A trait being heritable does not mean it is genetically caused. It is a measure of what proportion of variation in a phenotype correlates with variation in genotype. This can be direct or indirect interaction, meaning that an environmental mediator can explain some or even all of the correlation. For example illness due to lactose consumption is highly heritable, but you can cure it by avoiding milk. If you do that, then it's no longer heritable because there's no longer variation in the phenotype.

The same can be said for race and IQ or any other performance measure. If you get rid of the racism based on the phenotype (skin color, ancestry) then you may very well find that "black people" perform better in IQ than "white people", that they perform worse, or that they perform the same. If I was to GUESS I would guess that those with African ancestry will have a greater variation in IQ (simply because most genetic variation present in humans exists in populations of African descent), but that the mean most likely wouldn't be different, and most of the variation in IQ/performance is based on large effects like Developmental disorders.

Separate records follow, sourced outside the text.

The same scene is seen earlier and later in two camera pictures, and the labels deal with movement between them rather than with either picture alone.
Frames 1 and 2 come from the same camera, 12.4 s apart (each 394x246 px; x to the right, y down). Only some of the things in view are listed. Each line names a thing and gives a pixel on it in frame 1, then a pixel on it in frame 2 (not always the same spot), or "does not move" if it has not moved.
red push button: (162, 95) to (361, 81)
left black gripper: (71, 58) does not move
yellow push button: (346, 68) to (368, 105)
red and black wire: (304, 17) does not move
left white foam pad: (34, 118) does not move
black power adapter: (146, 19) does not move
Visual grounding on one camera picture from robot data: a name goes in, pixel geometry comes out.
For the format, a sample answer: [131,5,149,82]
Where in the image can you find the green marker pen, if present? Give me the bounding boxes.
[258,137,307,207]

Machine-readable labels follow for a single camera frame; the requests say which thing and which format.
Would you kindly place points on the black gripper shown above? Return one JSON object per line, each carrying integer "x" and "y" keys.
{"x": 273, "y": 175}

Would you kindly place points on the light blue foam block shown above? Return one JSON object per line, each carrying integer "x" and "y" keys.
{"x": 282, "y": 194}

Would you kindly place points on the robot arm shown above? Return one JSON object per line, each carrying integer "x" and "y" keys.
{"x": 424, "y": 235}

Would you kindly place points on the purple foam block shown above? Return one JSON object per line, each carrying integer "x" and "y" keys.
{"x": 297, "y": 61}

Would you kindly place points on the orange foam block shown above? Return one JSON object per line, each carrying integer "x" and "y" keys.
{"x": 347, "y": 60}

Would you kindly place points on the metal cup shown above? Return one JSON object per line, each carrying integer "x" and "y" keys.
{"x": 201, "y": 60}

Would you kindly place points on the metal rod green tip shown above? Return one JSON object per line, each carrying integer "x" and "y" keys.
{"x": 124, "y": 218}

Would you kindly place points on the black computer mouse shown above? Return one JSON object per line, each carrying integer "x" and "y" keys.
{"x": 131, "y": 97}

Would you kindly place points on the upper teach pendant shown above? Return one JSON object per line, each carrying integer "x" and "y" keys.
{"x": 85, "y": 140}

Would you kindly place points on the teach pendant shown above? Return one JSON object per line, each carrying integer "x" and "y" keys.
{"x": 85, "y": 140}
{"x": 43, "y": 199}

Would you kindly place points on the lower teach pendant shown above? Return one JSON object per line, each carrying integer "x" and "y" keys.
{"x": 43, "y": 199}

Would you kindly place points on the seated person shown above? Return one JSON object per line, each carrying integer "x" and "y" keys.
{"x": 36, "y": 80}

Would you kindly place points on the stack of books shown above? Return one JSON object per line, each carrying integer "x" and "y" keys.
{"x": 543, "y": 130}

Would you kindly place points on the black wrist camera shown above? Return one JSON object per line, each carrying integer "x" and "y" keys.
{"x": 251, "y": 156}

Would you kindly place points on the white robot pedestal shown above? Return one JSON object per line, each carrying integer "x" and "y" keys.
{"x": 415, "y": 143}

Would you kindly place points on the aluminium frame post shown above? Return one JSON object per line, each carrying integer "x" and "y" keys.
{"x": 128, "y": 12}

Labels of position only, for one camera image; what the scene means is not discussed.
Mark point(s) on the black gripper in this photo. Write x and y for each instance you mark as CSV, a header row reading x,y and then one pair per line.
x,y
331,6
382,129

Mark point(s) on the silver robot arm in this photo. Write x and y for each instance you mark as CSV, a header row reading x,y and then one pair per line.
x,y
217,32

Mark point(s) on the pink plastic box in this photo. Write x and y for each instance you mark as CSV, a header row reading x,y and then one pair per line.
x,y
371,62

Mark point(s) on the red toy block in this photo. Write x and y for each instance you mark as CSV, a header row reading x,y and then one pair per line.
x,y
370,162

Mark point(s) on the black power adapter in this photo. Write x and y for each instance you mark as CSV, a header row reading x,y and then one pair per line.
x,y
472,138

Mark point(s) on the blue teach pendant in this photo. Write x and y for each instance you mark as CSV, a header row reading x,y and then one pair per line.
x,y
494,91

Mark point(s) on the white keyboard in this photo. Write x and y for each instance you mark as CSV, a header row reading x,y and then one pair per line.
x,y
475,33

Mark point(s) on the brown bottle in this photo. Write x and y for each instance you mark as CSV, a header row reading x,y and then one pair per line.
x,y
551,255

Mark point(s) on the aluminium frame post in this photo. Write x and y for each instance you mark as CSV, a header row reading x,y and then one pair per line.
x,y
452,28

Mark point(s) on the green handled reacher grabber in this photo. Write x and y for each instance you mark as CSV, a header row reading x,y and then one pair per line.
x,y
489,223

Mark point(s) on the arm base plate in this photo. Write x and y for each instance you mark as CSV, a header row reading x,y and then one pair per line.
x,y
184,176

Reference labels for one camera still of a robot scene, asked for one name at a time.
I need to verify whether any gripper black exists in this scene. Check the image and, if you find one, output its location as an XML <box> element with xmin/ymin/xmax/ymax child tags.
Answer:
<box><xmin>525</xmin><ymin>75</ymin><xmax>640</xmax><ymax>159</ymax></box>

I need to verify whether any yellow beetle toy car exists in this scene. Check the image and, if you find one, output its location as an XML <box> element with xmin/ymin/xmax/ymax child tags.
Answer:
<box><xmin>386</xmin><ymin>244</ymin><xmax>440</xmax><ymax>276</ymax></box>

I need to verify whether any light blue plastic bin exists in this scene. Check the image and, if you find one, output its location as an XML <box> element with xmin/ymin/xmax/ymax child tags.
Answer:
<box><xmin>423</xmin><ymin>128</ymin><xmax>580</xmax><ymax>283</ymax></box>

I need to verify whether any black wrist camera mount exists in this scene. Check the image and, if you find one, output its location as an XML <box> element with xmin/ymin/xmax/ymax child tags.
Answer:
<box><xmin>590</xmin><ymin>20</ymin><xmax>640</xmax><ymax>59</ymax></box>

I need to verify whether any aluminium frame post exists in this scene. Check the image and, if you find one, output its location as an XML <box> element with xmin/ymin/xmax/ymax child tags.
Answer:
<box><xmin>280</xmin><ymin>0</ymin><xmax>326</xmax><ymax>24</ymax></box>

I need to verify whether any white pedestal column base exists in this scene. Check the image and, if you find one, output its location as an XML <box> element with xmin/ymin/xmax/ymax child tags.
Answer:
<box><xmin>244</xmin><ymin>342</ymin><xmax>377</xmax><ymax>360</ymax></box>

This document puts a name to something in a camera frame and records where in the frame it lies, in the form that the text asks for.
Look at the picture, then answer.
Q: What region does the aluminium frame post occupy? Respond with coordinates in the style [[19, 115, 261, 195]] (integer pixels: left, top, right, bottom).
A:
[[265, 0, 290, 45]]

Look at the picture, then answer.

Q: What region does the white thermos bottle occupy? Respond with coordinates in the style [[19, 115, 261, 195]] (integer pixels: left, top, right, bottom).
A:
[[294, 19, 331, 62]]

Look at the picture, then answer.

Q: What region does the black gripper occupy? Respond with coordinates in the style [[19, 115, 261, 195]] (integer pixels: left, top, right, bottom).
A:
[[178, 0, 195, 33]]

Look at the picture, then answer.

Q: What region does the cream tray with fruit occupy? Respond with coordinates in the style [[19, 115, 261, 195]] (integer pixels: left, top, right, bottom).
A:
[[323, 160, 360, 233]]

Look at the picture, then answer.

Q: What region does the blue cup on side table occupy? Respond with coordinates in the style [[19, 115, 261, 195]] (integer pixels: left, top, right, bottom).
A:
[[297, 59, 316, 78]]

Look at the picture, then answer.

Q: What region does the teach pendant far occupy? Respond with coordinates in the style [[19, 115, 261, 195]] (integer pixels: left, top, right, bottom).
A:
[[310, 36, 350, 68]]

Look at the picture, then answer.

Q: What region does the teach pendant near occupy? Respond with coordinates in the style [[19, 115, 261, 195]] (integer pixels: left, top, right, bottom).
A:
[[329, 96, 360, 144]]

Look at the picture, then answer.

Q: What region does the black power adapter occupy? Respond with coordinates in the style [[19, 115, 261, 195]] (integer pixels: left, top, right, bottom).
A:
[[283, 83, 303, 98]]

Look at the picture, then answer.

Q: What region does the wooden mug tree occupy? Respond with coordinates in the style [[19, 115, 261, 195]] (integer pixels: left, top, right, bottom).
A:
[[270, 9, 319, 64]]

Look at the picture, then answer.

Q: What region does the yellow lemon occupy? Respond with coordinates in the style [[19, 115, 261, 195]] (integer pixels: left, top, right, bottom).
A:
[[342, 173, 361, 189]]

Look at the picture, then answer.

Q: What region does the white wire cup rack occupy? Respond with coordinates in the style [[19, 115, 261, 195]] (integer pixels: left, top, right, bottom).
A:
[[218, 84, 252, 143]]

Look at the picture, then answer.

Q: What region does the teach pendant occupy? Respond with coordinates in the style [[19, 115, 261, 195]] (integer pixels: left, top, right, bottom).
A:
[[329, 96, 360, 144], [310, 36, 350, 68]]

However, we will never know as long as race is salient in society so it's a dumb argument to have, and trying to pretend that IQ isn't heritable like confused progressives sometimes do is missing the boat and providing ammunition to actual racists. IQ can even be 100% heritable within populations (it's not of course) and yet all mean differences between populations may be due to the environment, as long as there are mean differences in the environment between groups.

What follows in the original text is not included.